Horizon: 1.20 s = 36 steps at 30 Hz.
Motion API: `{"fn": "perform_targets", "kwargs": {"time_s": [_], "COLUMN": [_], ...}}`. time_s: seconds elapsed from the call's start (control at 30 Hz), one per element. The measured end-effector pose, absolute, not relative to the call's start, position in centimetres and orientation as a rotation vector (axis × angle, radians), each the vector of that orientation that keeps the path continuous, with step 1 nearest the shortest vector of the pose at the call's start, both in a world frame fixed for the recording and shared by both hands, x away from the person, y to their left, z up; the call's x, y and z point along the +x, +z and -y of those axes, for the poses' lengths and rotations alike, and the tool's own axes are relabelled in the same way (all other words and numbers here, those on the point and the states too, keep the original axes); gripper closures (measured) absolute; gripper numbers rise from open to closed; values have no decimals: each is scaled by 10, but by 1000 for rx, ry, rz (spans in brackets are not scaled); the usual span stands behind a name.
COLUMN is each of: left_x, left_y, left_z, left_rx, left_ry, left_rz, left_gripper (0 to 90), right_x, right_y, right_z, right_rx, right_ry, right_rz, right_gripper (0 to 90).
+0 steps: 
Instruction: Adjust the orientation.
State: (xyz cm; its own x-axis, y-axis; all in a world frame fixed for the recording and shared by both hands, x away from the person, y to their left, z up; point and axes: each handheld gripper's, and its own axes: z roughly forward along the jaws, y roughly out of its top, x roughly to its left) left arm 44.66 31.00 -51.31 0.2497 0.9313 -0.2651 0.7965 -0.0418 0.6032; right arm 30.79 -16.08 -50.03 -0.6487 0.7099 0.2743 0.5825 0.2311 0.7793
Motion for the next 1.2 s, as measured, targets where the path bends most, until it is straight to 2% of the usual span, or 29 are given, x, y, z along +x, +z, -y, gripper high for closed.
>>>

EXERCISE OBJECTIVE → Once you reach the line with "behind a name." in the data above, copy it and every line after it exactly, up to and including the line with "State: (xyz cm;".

EXERCISE OUTPUT →
Motion API: `{"fn": "perform_targets", "kwargs": {"time_s": [_], "COLUMN": [_], ...}}`. time_s: seconds elapsed from the call's start (control at 30 Hz), one per element. The measured end-effector pose, absolute, not relative to the call's start, position in centimetres and orientation as a rotation vector (axis × angle, radians), each the vector of that orientation that keeps the path continuous, with step 1 nearest the shortest vector of the pose at the call's start, both in a world frame fixed for the recording and shared by both hands, x away from the person, y to their left, z up; the call's x, y and z point along the +x, +z and -y of those axes, for the poses' lengths and rotations alike, and the tool's own axes are relabelled in the same way (all other words and numbers here, those on the point and the states too, keep the original axes); gripper closures (measured) absolute; gripper numbers rise from open to closed; values have no decimals: each is scaled by 10, but by 1000 for rx, ry, rz (spans in brackets are not scaled); the usual span stands behind a name.
COLUMN is each of: left_x, left_y, left_z, left_rx, left_ry, left_rz, left_gripper (0 to 90), right_x, right_y, right_z, right_rx, right_ry, right_rz, right_gripper (0 to 90).
+0 steps: 
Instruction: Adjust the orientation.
State: (xyz cm; its own x-axis, y-axis; all in a world frame fixed for the recording and shared by both hands, x away from the person, y to their left, z up; point and axes: each handheld gripper's, and its own axes: z roughly forward along the jaws, y roughly out of its top, x roughly to its left) left arm 44.66 31.00 -51.31 0.2497 0.9313 -0.2651 0.7965 -0.0418 0.6032; right arm 30.79 -16.08 -50.03 -0.6487 0.7099 0.2743 0.5825 0.2311 0.7793

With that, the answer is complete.